**What is being asked:** List each line of the data in which the string "finger" appears.

▼

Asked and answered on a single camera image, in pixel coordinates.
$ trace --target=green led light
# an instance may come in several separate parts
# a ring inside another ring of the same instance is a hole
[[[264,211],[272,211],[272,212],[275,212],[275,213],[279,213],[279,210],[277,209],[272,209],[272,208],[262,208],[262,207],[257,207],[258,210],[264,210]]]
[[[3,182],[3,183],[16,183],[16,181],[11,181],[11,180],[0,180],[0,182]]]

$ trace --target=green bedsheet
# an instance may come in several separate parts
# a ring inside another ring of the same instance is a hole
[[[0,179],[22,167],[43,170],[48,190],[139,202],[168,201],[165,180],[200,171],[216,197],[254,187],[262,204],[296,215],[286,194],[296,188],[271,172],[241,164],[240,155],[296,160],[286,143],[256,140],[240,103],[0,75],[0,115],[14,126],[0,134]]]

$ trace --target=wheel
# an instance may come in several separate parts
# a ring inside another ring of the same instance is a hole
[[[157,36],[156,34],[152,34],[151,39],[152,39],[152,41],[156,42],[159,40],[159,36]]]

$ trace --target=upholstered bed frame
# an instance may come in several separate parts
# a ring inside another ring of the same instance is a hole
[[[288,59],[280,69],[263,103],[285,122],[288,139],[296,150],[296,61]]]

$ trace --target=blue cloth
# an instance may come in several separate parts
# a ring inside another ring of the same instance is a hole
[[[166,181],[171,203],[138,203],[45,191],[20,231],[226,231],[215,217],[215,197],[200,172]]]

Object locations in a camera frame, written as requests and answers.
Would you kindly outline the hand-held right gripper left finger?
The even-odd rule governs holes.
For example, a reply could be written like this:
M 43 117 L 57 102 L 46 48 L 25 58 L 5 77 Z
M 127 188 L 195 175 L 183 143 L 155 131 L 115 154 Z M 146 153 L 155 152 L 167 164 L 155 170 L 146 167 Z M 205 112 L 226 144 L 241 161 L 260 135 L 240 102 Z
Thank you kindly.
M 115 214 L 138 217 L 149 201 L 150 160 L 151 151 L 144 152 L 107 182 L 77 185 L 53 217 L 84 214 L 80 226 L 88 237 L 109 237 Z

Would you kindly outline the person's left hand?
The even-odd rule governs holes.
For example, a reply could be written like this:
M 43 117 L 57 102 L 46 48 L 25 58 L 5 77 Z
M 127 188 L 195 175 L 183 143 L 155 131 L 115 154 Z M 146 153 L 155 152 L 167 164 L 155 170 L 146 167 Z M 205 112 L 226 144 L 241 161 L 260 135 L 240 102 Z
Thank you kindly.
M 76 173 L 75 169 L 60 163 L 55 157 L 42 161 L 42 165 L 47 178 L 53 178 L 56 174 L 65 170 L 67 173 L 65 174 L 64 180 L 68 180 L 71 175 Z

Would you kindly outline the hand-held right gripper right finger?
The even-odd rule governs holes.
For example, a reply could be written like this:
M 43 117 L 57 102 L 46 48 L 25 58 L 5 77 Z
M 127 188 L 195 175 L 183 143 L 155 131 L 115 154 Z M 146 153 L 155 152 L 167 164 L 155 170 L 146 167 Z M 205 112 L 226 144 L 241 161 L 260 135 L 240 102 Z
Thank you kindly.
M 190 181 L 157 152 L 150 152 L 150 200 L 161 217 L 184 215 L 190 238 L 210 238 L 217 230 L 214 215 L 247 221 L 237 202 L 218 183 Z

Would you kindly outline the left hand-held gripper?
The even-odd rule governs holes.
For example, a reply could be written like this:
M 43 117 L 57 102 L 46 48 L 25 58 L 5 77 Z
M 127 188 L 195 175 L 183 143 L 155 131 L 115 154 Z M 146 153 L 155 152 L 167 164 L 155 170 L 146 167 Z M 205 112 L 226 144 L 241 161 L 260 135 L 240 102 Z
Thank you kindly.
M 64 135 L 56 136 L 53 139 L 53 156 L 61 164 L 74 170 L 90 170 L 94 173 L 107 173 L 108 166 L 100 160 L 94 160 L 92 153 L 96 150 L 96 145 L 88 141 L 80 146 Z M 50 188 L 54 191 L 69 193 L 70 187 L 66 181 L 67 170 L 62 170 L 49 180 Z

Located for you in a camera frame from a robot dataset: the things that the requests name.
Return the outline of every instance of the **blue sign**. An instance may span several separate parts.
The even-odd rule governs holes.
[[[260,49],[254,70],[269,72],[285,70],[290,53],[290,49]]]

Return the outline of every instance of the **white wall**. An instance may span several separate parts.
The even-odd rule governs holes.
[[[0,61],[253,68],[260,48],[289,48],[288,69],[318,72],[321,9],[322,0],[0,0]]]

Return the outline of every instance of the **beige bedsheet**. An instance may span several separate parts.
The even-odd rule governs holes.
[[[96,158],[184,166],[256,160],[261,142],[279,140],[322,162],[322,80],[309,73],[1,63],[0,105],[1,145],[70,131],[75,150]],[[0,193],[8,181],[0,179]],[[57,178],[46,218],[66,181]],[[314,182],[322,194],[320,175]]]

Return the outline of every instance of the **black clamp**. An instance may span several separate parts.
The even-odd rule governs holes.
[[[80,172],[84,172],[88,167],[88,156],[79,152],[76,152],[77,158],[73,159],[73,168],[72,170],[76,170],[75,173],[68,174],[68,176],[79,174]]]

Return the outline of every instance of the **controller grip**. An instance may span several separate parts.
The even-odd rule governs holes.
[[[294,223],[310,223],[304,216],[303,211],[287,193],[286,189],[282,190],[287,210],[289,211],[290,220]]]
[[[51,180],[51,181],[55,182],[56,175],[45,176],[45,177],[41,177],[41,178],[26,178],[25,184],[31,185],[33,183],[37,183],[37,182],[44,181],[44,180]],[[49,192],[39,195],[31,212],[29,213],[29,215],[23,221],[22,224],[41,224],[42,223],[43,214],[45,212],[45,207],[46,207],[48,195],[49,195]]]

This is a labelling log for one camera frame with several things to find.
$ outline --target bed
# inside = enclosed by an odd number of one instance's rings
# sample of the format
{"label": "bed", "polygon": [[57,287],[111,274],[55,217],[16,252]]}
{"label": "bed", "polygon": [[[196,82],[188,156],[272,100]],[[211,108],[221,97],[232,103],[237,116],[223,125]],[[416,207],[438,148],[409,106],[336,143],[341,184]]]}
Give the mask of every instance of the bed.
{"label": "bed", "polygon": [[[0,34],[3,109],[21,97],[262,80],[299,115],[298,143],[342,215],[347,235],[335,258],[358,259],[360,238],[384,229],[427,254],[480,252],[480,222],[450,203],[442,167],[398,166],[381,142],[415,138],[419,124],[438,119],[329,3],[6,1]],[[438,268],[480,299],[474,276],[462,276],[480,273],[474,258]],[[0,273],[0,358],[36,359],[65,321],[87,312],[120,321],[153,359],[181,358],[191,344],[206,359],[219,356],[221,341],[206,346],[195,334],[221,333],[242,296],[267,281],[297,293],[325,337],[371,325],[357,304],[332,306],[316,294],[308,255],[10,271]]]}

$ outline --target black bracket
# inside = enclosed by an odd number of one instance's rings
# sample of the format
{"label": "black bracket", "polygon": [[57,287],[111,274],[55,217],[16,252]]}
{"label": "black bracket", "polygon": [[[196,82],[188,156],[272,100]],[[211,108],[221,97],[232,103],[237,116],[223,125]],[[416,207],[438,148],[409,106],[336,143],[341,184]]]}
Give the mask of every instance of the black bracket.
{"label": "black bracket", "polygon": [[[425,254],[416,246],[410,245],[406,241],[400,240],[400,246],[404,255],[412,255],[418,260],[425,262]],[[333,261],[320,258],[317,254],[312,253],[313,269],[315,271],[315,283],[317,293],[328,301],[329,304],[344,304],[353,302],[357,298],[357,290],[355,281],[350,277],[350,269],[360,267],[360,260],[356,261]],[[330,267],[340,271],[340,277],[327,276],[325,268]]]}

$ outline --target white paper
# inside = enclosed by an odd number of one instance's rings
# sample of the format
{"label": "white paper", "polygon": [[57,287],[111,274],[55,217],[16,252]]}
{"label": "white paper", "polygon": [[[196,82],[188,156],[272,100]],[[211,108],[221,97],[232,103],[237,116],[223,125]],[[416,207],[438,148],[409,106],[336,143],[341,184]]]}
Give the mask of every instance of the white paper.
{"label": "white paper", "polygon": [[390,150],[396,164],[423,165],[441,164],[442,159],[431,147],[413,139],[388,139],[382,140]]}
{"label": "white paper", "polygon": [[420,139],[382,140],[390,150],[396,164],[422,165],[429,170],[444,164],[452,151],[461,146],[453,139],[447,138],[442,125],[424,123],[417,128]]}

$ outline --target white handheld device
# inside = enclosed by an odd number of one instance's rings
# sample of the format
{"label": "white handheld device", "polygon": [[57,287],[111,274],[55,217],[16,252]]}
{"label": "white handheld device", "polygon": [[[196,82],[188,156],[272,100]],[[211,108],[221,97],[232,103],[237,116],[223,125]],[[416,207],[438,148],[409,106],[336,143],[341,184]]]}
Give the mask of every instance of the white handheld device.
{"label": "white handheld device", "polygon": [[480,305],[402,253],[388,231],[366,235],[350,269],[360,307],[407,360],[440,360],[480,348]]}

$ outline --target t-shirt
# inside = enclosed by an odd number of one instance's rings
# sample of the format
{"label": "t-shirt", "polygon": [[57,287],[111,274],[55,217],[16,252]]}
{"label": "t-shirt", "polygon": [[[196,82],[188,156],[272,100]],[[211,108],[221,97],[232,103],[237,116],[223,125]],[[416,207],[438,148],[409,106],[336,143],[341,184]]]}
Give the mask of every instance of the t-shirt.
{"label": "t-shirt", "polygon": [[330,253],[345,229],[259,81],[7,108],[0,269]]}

▲

**Finished task:**
Would you kindly outline the hand-held right gripper left finger?
Would you kindly outline the hand-held right gripper right finger?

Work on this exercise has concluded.